Le Château Margaux 1947 est resplendissant. Charmeur comme l’est Margaux, ensorceleur, joyeux, chantant, c’est un grand Margaux auquel je n’ai pas trouvé de défaut. Il était entre mi et basse épaule. Le temps n’avait pas encore fait son œuvre de flétrissure. Il fut grand. Le Richebourg 1929 de provenance inconnue aurait pu nous intéresser s’il n’y avait que lui. Mais comme les flacons ouverts étaient nombreux, il ne suscita pas d’envie particulière, alors que le Côtes de Beaune Villages A. Bichot 1947 avait un joli goût de soif. Buvable, et plus que buvable, il est fort agréable. Beau témoignage d’une année où la Bourgogne est grande.

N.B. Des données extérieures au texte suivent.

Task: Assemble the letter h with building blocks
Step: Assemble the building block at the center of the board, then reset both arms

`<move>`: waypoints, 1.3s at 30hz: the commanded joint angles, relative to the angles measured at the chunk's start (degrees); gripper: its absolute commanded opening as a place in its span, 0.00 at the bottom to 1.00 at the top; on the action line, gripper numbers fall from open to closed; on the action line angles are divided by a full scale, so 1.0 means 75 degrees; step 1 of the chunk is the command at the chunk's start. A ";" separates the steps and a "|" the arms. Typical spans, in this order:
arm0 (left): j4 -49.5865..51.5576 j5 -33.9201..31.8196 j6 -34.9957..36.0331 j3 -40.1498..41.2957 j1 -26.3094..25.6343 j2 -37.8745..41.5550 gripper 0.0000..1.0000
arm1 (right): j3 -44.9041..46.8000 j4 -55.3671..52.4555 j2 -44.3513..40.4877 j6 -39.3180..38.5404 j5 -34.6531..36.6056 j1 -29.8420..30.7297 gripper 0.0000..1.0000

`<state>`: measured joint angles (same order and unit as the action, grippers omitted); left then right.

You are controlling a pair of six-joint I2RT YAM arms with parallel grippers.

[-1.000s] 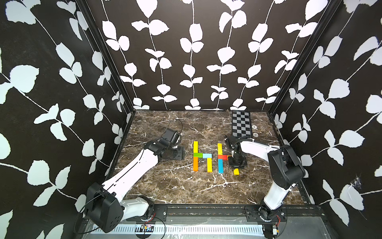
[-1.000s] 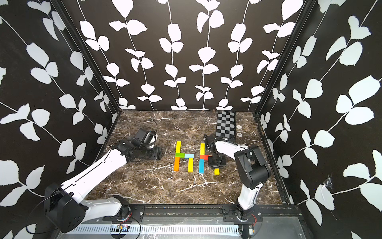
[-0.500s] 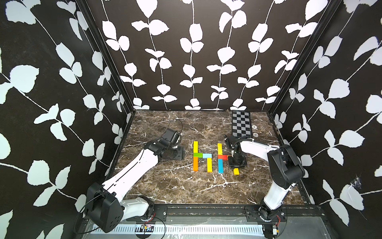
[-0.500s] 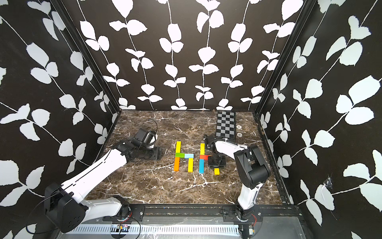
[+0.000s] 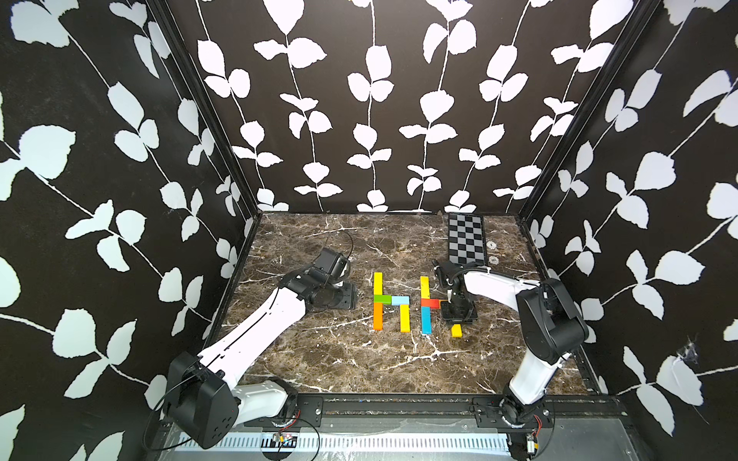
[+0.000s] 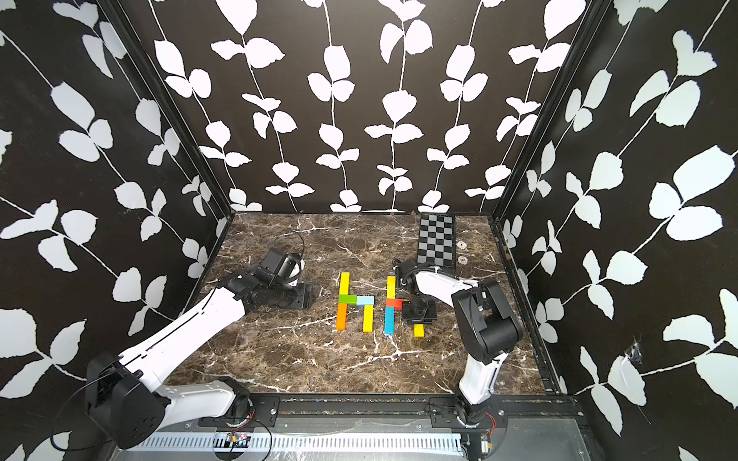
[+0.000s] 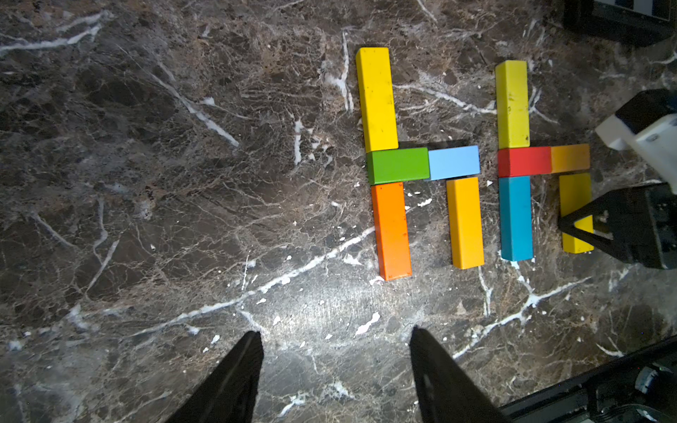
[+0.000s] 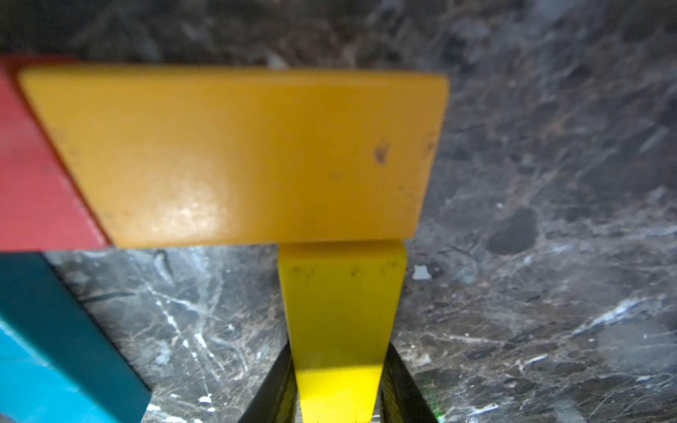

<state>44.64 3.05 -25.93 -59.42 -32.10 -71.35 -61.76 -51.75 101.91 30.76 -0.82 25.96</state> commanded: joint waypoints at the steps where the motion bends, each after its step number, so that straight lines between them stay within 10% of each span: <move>1: -0.0011 0.0046 -0.0016 0.0129 0.0026 0.0061 0.67 | -0.0166 -0.0161 0.0168 -0.0125 0.0049 -0.0053 0.39; 13: 0.0053 0.0137 -0.0040 0.0028 0.0029 0.0122 0.67 | -0.0360 -0.0323 -0.0180 -0.0073 -0.0017 -0.0044 0.58; 23: 0.0212 -0.0787 0.0564 -0.1341 0.0043 0.0492 0.74 | -0.2144 -0.1167 -0.3104 -0.0197 0.0969 -0.0059 0.90; 27: -0.0573 -0.2142 0.0999 -0.1602 0.0039 0.1043 0.78 | -0.1906 -0.0333 -0.4770 -0.0102 0.2446 -0.0052 0.96; 33: -0.4355 -0.5662 0.2513 0.0848 0.0040 0.2037 0.94 | 0.2495 0.3714 -0.7898 -0.0372 0.4699 -0.0092 0.99; 39: -0.7457 -0.7469 0.3401 0.2888 0.1390 0.0966 0.99 | 0.3430 0.3658 -0.6572 -0.0157 0.7591 -0.1138 0.99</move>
<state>1.89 -43.18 -4.73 -41.19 -26.37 -59.68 -36.95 -30.83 48.21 29.52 41.01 20.10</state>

Je retiens de cette expérience quelques conclusions provisoires, futures pistes de réflexion. La première est qu’il est urgent que j’inventorie mes caves, pour que j’agisse plus vite que le temps. Comme mes enfants semblent se plaire à ces expériences, profitons-en. Etre traité au Margaux 1947, on connaît de pires punitions. La seconde est que je prétendais être capable de prévoir ce que sera un vin cinq heures avant son service, et cet Ausone 1955 m’a piégé. Il ne faut donc jamais conclure trop tôt. La troisième idée concerne l’Académie. J’avais l’idée de créer au sein de l’Académie une section qui s’appellerait : « le club des bas niveaux », où des collectionneurs mettraient en commun des bouteilles basses qu’il faut boire. Fondée sur une appréciation réaliste des apports, cette section permettrait de consommer des bouteilles rares qui dorment en cave et vont mourir. Ce dîner m’a donné envie d’accélérer et de pousser l’idée pour qu’elle prenne corps.
Mon classement des vins de ce dîner est : 1 – Margaux 1947, 2 – Montrachet Robert Gibourg 1992, 3 – Bollinger Grande Année 1985, 4 – Côtes de Beaune Villages Bichot 1947.